■ SUPPLIED MATERIAL:
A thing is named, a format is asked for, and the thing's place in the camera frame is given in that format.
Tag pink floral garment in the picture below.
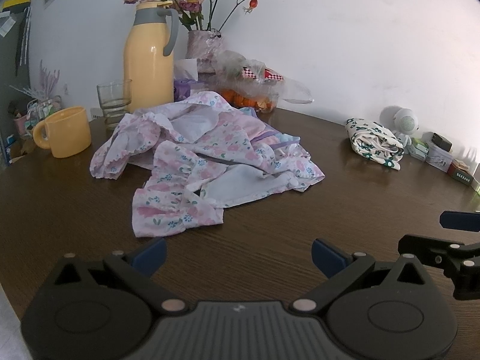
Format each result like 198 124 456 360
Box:
89 91 325 237

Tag small boxes on table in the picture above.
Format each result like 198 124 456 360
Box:
406 133 479 194

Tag small white desk fan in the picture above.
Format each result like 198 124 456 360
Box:
379 106 419 148

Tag white green floral cloth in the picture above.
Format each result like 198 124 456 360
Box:
345 118 404 171

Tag pink blue folded garment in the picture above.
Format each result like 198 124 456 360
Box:
240 107 300 150

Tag yellow mug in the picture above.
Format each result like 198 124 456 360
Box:
32 106 91 158

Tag clear drinking glass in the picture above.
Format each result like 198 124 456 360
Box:
97 80 131 131

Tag purple tissue pack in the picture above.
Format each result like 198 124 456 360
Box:
173 58 207 102

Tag cluttered shelf items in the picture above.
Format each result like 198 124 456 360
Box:
1 59 63 165

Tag plastic bag of oranges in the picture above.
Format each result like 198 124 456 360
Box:
212 50 314 113

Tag yellow thermos jug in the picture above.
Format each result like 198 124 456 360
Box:
124 0 180 111

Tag pink wrapped vase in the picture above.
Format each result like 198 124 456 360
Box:
185 29 224 74

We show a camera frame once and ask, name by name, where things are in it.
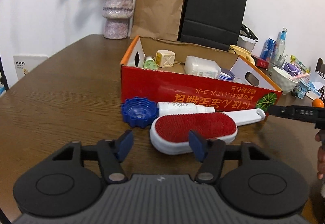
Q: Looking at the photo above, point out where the red white lint brush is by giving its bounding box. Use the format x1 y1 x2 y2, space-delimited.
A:
149 108 266 155

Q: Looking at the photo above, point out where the dark blue ridged cap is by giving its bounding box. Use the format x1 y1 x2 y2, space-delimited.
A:
121 97 159 128

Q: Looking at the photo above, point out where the white spray bottle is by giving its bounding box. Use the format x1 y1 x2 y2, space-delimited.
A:
157 102 215 117

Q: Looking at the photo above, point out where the white plastic pill bottle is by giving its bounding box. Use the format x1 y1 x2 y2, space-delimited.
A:
184 56 221 79

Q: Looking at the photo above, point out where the green spray bottle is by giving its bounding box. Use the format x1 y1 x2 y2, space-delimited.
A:
143 56 158 70

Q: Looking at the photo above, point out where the beige cube container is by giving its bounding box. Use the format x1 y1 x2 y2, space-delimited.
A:
155 50 176 68

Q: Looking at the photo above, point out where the blue white jar lid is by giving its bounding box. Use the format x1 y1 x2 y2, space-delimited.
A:
219 68 235 81

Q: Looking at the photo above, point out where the person hand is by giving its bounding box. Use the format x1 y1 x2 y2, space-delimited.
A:
315 130 325 180

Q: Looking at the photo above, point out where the orange fruit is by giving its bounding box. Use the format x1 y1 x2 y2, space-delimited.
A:
312 98 324 108

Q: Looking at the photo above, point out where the small yogurt cup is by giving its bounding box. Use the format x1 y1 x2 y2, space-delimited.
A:
295 80 310 99

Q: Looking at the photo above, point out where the white ceramic bowl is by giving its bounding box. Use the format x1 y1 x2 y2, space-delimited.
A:
271 67 298 95

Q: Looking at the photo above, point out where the dark wooden chair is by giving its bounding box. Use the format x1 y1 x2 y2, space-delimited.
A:
315 58 325 101

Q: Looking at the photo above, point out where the clear glass bottle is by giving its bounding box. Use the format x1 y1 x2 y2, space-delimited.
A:
274 28 287 61

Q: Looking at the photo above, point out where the small red box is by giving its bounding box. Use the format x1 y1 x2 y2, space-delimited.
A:
252 55 269 69

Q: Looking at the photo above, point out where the blue soda can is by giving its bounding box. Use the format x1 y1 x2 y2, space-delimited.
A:
260 38 276 61

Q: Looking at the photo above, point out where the red cardboard box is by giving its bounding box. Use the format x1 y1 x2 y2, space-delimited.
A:
121 36 282 111

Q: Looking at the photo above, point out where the yellow mug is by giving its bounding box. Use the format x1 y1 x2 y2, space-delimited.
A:
228 45 255 65

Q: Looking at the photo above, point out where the clear food container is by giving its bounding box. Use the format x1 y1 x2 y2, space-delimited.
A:
237 24 258 52

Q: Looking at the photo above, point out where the white floor box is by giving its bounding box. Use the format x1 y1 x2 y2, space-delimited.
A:
13 55 48 80

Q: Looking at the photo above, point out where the black paper bag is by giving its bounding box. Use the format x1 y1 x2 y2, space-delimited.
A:
177 0 247 51

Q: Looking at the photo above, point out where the pink ceramic vase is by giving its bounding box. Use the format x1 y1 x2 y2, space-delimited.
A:
102 0 134 40

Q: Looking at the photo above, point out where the brown paper bag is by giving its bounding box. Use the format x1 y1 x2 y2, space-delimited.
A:
130 0 184 41

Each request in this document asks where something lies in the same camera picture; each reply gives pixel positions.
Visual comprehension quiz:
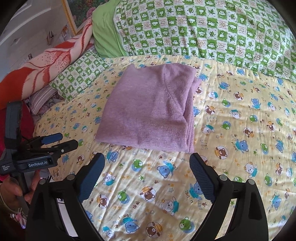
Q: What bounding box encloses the framed flower painting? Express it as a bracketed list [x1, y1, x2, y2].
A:
[62, 0, 108, 35]

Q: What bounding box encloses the red white patterned blanket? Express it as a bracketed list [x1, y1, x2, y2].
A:
[1, 18, 93, 109]

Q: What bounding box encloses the person's left hand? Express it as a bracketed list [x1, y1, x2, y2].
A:
[1, 171, 40, 212]

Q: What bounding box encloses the purple knit sweater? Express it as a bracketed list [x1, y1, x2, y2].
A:
[95, 63, 201, 153]

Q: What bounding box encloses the green checkered frog quilt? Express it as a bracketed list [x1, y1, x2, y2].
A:
[92, 0, 296, 84]

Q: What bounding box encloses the striped purple cloth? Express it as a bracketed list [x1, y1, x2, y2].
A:
[25, 85, 63, 115]

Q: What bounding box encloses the green checkered pillow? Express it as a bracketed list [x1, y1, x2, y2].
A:
[49, 49, 110, 101]

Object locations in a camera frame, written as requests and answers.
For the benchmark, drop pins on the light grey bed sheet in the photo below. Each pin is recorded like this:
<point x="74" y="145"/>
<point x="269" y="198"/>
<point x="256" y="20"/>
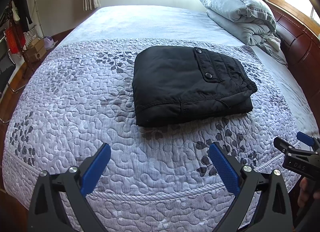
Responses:
<point x="160" y="22"/>

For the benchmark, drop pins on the cardboard box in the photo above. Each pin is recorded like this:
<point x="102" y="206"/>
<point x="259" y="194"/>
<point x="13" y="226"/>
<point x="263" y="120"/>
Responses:
<point x="36" y="50"/>

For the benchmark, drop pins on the chrome cantilever chair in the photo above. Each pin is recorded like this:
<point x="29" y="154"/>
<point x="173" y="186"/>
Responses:
<point x="8" y="66"/>

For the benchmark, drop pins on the dark wooden headboard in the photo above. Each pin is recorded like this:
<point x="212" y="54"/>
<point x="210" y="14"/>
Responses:
<point x="301" y="49"/>

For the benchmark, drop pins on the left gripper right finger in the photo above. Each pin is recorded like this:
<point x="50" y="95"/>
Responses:
<point x="261" y="200"/>

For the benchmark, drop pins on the right hand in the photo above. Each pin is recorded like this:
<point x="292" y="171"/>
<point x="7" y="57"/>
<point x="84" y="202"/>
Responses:
<point x="305" y="192"/>

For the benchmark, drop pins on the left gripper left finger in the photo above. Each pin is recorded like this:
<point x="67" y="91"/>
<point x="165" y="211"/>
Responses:
<point x="46" y="211"/>

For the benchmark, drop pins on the grey quilted bedspread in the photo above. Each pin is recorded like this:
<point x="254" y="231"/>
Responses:
<point x="157" y="179"/>

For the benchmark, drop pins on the red garment on rack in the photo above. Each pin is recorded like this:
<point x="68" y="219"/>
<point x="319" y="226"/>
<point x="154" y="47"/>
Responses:
<point x="15" y="38"/>

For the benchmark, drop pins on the grey folded duvet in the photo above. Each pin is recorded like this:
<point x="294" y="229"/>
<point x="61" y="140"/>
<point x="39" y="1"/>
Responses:
<point x="250" y="21"/>

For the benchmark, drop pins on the black pants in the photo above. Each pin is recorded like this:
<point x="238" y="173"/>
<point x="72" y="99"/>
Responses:
<point x="174" y="85"/>

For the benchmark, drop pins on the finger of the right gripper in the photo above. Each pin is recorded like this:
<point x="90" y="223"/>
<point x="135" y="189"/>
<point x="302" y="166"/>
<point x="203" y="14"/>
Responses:
<point x="309" y="141"/>
<point x="286" y="148"/>

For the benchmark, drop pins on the wooden side window frame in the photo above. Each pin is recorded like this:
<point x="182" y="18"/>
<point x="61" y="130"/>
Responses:
<point x="303" y="10"/>

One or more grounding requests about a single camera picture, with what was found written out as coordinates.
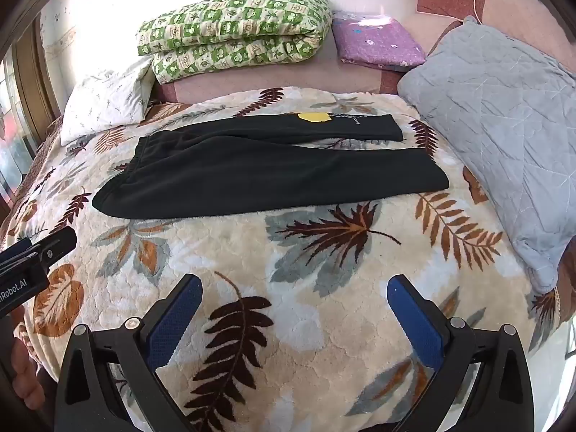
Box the leaf pattern fleece blanket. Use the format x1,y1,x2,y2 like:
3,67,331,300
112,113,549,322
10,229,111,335
1,88,563,431

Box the wooden window frame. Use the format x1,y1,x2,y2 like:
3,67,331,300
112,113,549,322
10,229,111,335
0,13,62,199

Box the white floral pillow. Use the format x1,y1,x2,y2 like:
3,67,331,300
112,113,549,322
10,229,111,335
59,57,155,146

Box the person's left hand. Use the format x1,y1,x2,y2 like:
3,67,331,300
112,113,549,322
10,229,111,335
11,338,45,410

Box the black pants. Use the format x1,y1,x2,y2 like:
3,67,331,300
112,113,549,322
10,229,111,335
93,114,449,220

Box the green checkered folded quilt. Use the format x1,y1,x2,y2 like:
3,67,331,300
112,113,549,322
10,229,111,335
137,0,332,85

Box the pink quilted bed sheet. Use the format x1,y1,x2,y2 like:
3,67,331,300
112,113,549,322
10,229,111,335
152,0,575,104

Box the grey quilted pillow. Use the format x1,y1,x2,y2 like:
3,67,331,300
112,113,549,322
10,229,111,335
398,17,575,293

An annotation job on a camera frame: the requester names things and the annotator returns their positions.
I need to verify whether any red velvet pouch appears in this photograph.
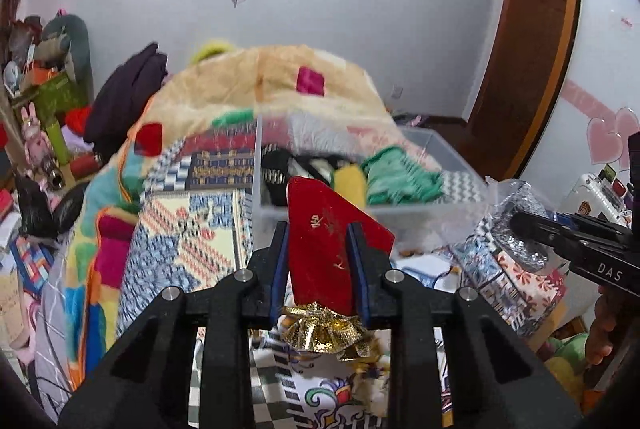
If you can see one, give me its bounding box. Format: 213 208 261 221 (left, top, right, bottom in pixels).
288 177 395 315

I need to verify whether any yellow sponge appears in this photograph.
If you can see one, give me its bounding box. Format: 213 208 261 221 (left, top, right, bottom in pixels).
332 164 368 209

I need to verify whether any white suitcase with stickers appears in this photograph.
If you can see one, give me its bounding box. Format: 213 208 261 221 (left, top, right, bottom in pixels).
559 174 631 227

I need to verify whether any silver glitter plastic bag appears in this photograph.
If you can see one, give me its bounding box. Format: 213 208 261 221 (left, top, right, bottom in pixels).
487 178 551 274

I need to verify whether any clear plastic storage box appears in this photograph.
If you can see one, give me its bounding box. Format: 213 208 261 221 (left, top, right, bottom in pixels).
252 112 488 251

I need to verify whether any brown wooden door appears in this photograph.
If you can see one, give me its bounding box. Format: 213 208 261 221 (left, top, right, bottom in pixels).
461 0 580 180

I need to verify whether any patchwork patterned tablecloth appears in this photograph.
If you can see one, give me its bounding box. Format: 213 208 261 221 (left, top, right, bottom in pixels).
114 133 569 429

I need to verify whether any green knitted cloth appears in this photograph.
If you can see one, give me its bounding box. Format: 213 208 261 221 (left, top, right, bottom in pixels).
361 146 442 206

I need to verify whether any red cylinder tin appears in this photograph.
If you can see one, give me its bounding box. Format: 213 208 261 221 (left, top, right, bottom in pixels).
70 153 103 180

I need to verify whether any black white patterned headband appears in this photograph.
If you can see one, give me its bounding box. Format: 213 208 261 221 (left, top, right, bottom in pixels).
260 144 343 207

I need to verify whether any pink rabbit toy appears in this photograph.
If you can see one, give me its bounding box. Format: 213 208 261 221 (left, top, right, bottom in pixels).
21 102 53 170

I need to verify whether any dark purple garment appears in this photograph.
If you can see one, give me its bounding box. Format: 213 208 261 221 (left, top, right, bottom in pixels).
84 42 167 163

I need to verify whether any beige fleece blanket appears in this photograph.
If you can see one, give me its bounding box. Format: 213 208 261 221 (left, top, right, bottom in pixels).
65 46 400 388

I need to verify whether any green cardboard box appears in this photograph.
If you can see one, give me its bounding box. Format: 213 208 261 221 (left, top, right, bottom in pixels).
11 72 89 152

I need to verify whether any yellow round cushion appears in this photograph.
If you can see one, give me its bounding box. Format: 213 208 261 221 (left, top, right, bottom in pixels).
190 39 235 65

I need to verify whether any grey green plush toy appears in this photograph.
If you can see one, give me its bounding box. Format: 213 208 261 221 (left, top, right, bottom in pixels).
35 13 93 97

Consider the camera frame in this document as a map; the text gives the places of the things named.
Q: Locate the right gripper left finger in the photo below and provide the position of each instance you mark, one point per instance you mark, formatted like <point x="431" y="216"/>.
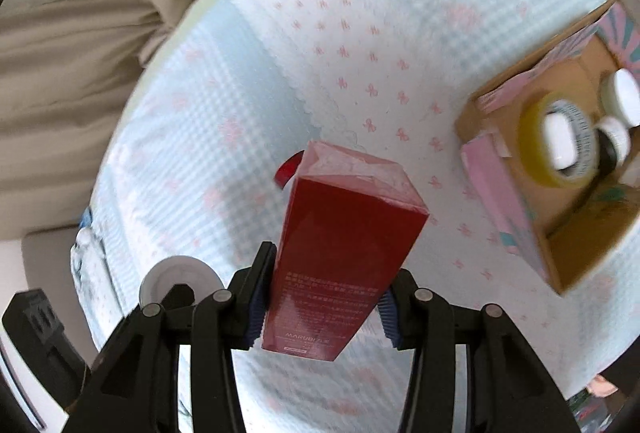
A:
<point x="134" y="386"/>

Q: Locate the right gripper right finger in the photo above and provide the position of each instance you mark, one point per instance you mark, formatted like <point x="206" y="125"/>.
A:
<point x="508" y="389"/>

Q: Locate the red rectangular box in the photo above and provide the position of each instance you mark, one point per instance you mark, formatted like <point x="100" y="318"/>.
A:
<point x="351" y="222"/>

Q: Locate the red capped silver jar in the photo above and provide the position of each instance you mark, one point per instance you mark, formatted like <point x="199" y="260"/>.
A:
<point x="287" y="170"/>

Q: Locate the person's right hand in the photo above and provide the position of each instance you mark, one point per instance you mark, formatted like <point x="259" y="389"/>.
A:
<point x="599" y="387"/>

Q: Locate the pink cardboard box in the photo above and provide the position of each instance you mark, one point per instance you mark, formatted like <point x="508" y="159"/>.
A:
<point x="562" y="234"/>

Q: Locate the yellow tape roll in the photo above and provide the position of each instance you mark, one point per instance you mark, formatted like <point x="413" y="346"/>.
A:
<point x="533" y="152"/>

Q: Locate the small dark bottle white cap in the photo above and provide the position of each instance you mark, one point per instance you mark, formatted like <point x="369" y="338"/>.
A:
<point x="614" y="143"/>

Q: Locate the green mattress sheet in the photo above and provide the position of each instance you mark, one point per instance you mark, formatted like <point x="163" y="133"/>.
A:
<point x="200" y="3"/>

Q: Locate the large white capped jar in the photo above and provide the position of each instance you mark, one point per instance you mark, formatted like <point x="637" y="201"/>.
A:
<point x="619" y="96"/>

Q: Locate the beige curtain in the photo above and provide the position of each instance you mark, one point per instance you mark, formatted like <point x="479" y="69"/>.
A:
<point x="67" y="70"/>

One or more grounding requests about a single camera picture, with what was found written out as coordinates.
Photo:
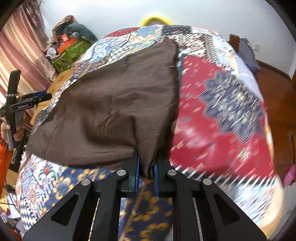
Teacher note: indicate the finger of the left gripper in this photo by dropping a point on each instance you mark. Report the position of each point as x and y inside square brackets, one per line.
[30, 103]
[32, 95]

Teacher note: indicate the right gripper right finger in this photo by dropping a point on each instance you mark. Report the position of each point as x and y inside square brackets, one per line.
[164, 182]

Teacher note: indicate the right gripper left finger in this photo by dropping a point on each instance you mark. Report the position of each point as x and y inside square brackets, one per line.
[130, 186]

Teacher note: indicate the brown cloth garment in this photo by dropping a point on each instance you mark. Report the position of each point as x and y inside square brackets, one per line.
[107, 114]

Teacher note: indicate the person's left hand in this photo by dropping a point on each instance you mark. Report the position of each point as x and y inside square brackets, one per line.
[19, 131]

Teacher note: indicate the wooden folding lap table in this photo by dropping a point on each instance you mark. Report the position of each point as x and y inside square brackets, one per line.
[53, 88]

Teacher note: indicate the green patterned storage bag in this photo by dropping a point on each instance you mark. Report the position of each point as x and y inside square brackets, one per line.
[65, 60]

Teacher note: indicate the pink curtain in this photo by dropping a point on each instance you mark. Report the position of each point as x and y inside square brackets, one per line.
[23, 40]

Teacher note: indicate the orange box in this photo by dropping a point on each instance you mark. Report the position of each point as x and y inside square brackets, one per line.
[65, 45]

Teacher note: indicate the patchwork patterned bedspread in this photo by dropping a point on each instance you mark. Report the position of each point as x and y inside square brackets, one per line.
[219, 142]

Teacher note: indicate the dark teal plush toy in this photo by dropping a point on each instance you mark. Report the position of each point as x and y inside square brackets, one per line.
[79, 31]

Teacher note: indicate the yellow curved headboard pad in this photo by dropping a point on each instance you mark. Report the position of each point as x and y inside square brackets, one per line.
[151, 20]

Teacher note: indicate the blue-grey cloth on chair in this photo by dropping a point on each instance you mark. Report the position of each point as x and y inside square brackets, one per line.
[247, 55]

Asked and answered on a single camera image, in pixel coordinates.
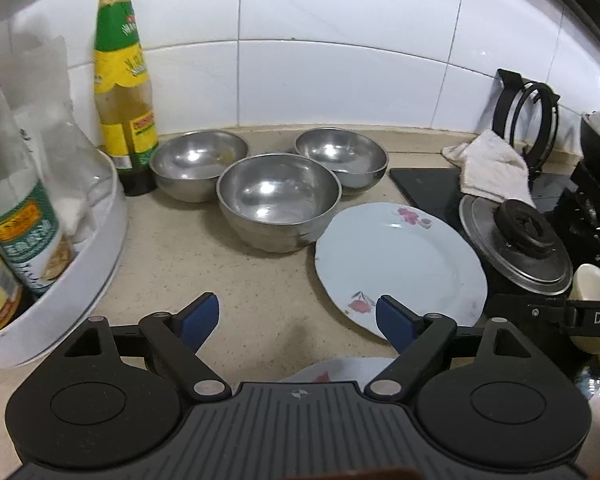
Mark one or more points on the white dish towel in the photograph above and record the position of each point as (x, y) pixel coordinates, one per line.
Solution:
(490, 168)

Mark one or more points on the purple label fish sauce bottle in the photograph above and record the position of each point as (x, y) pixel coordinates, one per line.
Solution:
(31, 238)

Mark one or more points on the black stove top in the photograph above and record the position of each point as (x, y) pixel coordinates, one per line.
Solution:
(436, 191)

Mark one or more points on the black wall ring holder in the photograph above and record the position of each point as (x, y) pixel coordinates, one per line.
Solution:
(530, 108)

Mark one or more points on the white two-tier rotating rack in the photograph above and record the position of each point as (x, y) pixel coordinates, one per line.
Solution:
(41, 323)

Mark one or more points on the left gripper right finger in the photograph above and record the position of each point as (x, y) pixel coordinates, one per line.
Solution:
(484, 397)

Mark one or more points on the multicolour floral white plate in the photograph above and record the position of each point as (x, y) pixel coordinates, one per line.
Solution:
(359, 370)

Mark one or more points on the clear plastic bag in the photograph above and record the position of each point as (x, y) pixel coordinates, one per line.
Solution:
(76, 176)

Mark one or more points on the green yellow oyster sauce bottle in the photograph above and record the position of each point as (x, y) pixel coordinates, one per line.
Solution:
(123, 96)

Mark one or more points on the steel bowl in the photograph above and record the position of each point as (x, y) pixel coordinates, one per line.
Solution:
(278, 202)
(188, 166)
(358, 161)

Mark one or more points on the cream ceramic cup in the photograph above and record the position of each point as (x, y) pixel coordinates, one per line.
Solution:
(586, 288)

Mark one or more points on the pink flower plate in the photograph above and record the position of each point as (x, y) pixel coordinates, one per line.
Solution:
(378, 249)

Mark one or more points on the steel pot lid black knob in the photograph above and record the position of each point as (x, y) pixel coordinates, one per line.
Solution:
(516, 241)

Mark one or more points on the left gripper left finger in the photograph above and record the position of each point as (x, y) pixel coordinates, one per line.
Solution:
(109, 395)

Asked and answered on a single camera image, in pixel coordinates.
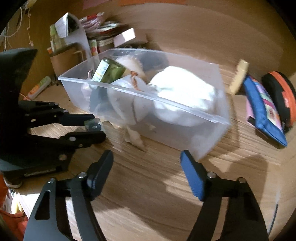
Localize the pink apple candle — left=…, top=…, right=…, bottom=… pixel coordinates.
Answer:
left=81, top=69, right=98, bottom=105

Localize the round white puff case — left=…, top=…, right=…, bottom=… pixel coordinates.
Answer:
left=107, top=75, right=152, bottom=125

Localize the green glass bottle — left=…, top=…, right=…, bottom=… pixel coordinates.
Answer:
left=91, top=57, right=126, bottom=84

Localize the cream frosted jar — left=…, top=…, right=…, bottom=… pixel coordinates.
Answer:
left=115, top=55, right=149, bottom=83

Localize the white drawstring cloth bag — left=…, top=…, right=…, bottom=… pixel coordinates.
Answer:
left=149, top=66, right=216, bottom=127

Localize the orange green tube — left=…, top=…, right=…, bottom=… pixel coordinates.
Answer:
left=23, top=76, right=52, bottom=100

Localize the brown mug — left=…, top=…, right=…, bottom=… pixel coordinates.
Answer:
left=49, top=43, right=85, bottom=77

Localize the fruit print box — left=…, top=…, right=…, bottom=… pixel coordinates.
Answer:
left=88, top=39, right=98, bottom=56

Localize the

■ TASK ITEM: Search the listing above for the word "small", and copy every line that has it.

■ REPLY TO THE EXERCISE:
Tag small boxes on table in the picture above.
Tag small white desk fan in the picture above.
Q: Looking at the photo above, point out where the small yogurt cup is by giving its bounding box. Use the format x1 y1 x2 y2, space-delimited.
Q: Looking at the photo above, point out where the small red box is by giving its bounding box. Use the format x1 y1 x2 y2, space-delimited.
Q: Locate the small dark bottle white cap in the photo above and provide the position of each instance you mark, one point per instance you mark, formatted like <point x="369" y="338"/>.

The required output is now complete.